A irritação de Leal aumenta quando questionado sobre a atividade de madeireiras ilegais em um rio próximo, o Mamuru. “Entre maio e junho, detectamos 10 serrarias atuando ilicitamente no rio e só foram localizadas as que estão nas margens, que estão 80% legalizadas”, explica o fiscal. Segundo ele, mais para dentro da mata certamente há mais atividade ilegal de extração de madeira. “Eles continuam operando lá. Estamos tentando fazer um novo levantamento”, observa Leal.

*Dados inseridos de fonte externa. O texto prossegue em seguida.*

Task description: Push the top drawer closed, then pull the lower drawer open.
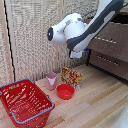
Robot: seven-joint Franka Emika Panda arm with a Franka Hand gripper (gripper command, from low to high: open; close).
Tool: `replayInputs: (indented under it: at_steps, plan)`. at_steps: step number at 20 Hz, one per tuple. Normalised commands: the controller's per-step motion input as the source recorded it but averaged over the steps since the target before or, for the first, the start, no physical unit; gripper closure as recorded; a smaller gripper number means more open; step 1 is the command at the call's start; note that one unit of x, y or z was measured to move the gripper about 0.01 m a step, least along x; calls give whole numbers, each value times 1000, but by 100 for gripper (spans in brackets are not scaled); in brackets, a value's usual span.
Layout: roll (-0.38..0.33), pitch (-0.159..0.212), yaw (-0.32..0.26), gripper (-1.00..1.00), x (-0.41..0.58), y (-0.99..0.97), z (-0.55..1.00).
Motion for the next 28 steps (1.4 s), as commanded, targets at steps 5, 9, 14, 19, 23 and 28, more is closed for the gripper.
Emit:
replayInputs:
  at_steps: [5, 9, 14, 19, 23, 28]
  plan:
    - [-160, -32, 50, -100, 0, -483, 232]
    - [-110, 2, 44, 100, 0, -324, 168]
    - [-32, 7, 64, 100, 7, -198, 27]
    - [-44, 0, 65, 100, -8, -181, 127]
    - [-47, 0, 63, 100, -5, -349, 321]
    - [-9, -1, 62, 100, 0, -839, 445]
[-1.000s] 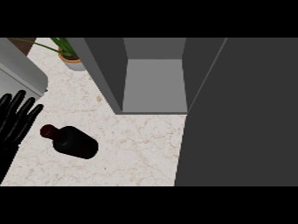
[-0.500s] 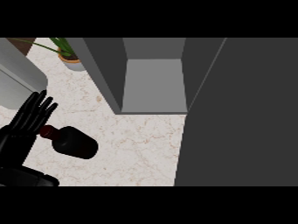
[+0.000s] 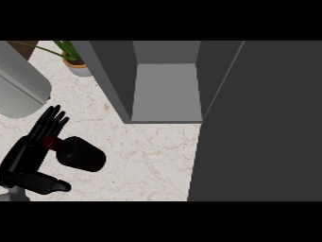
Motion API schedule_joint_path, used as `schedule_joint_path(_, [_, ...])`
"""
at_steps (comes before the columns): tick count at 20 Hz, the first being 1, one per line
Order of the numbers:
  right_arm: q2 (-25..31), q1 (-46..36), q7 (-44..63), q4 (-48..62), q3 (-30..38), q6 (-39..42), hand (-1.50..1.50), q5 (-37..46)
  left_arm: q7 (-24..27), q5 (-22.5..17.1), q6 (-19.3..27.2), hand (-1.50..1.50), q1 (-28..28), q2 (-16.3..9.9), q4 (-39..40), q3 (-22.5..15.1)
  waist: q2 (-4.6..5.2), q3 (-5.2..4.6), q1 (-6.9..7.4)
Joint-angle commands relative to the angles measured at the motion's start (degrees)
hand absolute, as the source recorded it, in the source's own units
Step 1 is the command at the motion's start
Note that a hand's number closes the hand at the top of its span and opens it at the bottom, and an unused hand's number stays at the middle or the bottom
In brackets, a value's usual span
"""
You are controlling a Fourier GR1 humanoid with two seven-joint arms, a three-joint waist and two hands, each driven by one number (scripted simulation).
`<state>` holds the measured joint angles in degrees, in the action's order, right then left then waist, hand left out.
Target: Pick up the wine, place it into the cabinet and close the cabinet
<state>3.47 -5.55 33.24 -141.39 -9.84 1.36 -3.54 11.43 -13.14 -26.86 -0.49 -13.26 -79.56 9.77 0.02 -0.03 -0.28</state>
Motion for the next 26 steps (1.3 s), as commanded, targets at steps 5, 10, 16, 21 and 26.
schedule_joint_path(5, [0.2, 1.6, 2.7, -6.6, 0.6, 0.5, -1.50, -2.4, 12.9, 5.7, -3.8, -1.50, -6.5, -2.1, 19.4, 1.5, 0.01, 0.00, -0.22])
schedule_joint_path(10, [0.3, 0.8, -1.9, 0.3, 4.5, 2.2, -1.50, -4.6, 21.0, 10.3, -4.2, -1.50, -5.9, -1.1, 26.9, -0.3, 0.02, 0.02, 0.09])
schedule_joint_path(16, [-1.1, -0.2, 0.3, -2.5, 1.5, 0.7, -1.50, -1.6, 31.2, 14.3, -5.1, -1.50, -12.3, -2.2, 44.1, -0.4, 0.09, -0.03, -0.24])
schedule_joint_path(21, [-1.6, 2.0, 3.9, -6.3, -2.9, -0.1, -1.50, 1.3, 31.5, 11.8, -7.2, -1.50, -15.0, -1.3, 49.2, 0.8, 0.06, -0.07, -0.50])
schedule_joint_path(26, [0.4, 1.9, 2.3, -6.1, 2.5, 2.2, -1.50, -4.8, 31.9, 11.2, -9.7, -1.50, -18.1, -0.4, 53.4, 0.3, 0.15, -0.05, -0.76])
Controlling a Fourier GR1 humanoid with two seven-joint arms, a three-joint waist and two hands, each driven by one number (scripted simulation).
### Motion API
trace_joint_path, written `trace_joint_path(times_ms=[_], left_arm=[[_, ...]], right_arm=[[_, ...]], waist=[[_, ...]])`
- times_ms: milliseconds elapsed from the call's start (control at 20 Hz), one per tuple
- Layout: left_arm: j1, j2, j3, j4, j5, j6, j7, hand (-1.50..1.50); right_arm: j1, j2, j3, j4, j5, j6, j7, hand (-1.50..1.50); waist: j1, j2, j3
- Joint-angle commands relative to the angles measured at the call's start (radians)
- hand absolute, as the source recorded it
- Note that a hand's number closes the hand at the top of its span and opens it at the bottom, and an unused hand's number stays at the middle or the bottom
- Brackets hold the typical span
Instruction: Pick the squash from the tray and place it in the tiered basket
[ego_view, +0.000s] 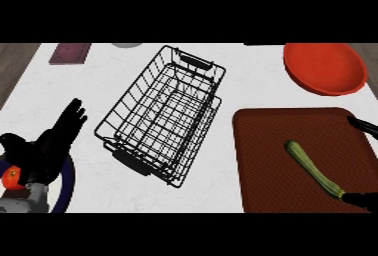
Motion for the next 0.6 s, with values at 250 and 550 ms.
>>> trace_joint_path(times_ms=[250,550], left_arm=[[0.016,0.004,0.008,-0.012,0.011,-0.025,0.006,0.00],[0.001,-0.020,0.027,0.016,-0.006,-0.038,0.005,0.00]], right_arm=[[0.060,-0.363,0.067,-0.134,0.338,0.123,0.137,-1.50],[0.141,-0.264,0.158,-0.401,0.429,0.144,0.379,-1.50]], waist=[[0.020,0.000,-0.003],[0.010,0.002,0.000]])
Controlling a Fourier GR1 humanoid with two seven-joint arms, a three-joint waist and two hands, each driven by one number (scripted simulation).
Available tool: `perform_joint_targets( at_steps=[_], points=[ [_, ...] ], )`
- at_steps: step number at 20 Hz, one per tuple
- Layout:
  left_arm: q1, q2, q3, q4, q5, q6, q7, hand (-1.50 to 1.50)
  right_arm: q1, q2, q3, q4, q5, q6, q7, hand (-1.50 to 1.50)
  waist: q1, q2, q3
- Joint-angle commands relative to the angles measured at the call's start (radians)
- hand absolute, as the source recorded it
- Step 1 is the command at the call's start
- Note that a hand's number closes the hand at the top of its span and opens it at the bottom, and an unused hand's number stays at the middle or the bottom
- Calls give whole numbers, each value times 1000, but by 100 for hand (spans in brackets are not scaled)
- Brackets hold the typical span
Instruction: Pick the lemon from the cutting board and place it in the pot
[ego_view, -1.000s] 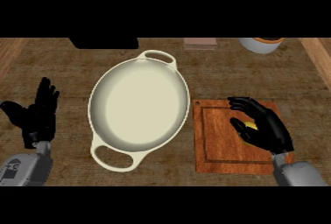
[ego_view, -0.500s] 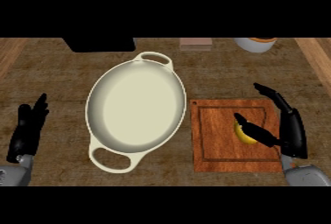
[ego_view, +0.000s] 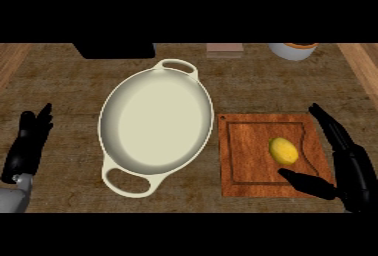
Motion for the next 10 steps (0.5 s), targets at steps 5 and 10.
perform_joint_targets(
  at_steps=[5,10],
  points=[
    [2,-28,-39,-22,-38,9,26,0,-74,-191,25,-193,50,415,459,-150,20,5,-1],
    [-28,-45,-24,11,-44,16,14,0,-153,-186,73,-280,-112,674,704,-150,24,10,0]
  ],
)
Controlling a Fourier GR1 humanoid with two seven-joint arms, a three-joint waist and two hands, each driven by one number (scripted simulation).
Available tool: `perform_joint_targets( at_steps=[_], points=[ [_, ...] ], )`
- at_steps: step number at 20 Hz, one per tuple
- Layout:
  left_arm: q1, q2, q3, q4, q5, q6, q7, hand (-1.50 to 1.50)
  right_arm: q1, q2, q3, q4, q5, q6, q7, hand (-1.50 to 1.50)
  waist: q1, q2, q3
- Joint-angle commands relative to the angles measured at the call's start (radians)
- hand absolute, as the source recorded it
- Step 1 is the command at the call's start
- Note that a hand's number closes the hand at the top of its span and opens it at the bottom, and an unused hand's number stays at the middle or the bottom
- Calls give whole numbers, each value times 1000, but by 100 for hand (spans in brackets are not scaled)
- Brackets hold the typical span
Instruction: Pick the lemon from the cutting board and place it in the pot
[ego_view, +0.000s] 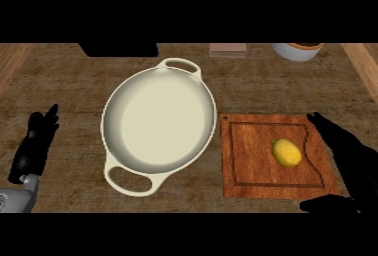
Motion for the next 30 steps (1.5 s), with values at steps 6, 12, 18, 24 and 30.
perform_joint_targets(
  at_steps=[6,12,18,24,30],
  points=[
    [50,23,32,-106,-13,-29,52,0,-201,111,63,13,-118,286,359,-150,14,1,4],
    [-50,-27,59,22,-44,-52,40,0,-147,160,41,102,-59,240,280,-150,0,3,5],
    [4,-29,112,-10,-38,-109,39,0,-71,168,3,125,-10,272,189,-150,-2,2,5],
    [52,-43,130,-136,-85,-118,83,0,-148,275,10,320,112,247,108,-150,4,2,5],
    [-38,-128,152,-18,-150,-121,59,0,-147,328,-23,297,184,290,87,-150,-3,2,5]
  ],
)
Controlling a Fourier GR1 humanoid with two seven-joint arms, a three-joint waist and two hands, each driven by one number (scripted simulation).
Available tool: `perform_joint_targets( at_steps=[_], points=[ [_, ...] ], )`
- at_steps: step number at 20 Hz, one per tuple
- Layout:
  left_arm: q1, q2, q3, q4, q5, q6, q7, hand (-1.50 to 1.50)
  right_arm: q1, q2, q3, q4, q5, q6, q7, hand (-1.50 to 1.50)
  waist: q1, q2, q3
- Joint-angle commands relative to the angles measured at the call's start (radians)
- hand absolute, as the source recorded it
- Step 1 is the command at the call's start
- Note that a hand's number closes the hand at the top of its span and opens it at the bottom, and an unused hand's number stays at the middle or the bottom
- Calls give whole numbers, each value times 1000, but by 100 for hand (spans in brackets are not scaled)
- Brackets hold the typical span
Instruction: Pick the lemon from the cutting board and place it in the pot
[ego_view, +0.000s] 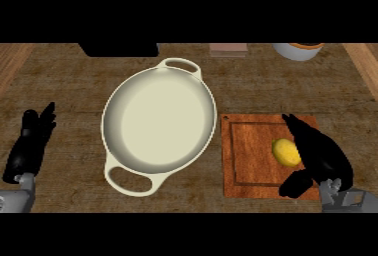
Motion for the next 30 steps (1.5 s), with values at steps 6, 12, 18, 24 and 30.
perform_joint_targets(
  at_steps=[6,12,18,24,30],
  points=[
    [37,-35,51,-33,-35,-45,-3,0,-98,117,-41,230,97,25,-31,-150,4,0,0],
    [-19,-42,101,-12,-58,-92,31,0,-18,126,-77,187,130,53,-77,-150,-1,0,0],
    [-3,-116,84,39,-127,-48,-46,0,-6,101,-161,284,122,23,-225,-150,-2,0,0],
    [18,-94,132,-49,-101,-123,22,0,-25,165,-163,404,193,-30,-255,-150,2,0,0],
    [42,-138,121,-50,-145,-130,-6,0,-101,171,-219,450,179,25,-309,150,3,0,0]
  ],
)
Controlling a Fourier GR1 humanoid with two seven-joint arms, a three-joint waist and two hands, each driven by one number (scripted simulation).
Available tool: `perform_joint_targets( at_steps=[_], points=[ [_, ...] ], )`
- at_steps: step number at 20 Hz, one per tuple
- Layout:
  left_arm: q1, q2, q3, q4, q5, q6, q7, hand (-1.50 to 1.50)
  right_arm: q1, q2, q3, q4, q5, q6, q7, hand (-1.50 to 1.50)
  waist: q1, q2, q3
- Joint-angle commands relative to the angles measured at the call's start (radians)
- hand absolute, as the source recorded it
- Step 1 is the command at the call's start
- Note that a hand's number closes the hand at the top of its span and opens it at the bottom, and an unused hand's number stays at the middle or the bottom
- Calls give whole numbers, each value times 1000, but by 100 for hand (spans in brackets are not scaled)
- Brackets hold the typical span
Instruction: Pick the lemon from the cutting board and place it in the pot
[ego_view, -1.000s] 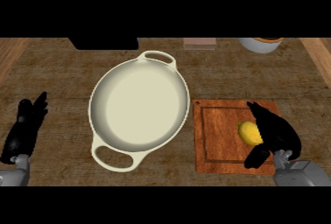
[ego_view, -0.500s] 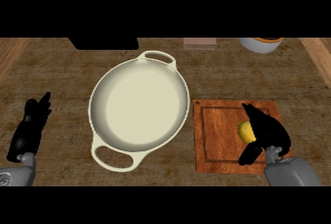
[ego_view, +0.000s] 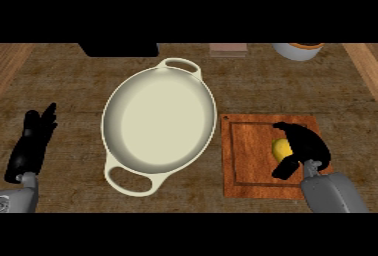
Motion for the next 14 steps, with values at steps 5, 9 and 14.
perform_joint_targets(
  at_steps=[5,9,14],
  points=[
    [-32,1,22,-16,-5,-25,55,0,-45,-30,14,139,114,-145,-182,150,2,2,1],
    [64,-38,-1,-60,-30,-20,-7,0,-5,-75,3,35,142,-136,-195,150,0,0,0],
    [17,-25,44,-23,-33,-19,-6,0,31,5,55,-31,235,-210,-139,150,-1,0,0]
  ],
)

O chefe do Ibama em Parintins sabe que há madeira sendo extraída no Rio Mamuru porque as balsas carregadas passam diante da cidade para rumar para o Pará pelo Rio Amazonas. Segundo Leal, a Secretaria da Fazenda tem um posto flutuante na região, mas as barcaças passam quando ele está vazio. “Eles (os madeireiros) têm alguém que avisa”, deduz. “Na semana passada, fiquei sabendo que passou uma balsa com uns 400 metros cúbicos de madeira”, acrescenta. 

 

Leal afirma que a situação piorou depois que uma parte das terras às margens do Rio Mamuru passou ao controle do estado do Pará. “Madeireiros da região de Tailândia (PA) desceram para cá”, conta.

O prefeito de Parintins, Frank Luiz da Cunha Garcia, explica que as terras em questão, no entorno do Rio Mamuru, pertencem ao Incra, que há cerca de sete anos resolveu mudar a demarcação de um assentamento, deslocando a linha divisória entre Pará e Amazonas. Com isso, a documentação ambiental expedida pelo estado do Amazonas para áreas que passaram a ser do Pará deixaram de ter validade. “O estado do Amazonas está requisitando que esse limite volte a ser como era”, comenta o prefeito.

A extração madeireira no Rio Mamuru preocupa habitantes de Parintins como o professor de ensino médio Nelson Brelaz, que escreveu ao Globo Amazônia para denunciar a situação. Ele também vê os barcos carregados de madeira passando em frente à cidade. “São grandes balsas que passam com centenas de metros cúbicos e ninguém sabe a origem”, conta. “A mata está toda retalhada para aqueles lados”, reclama.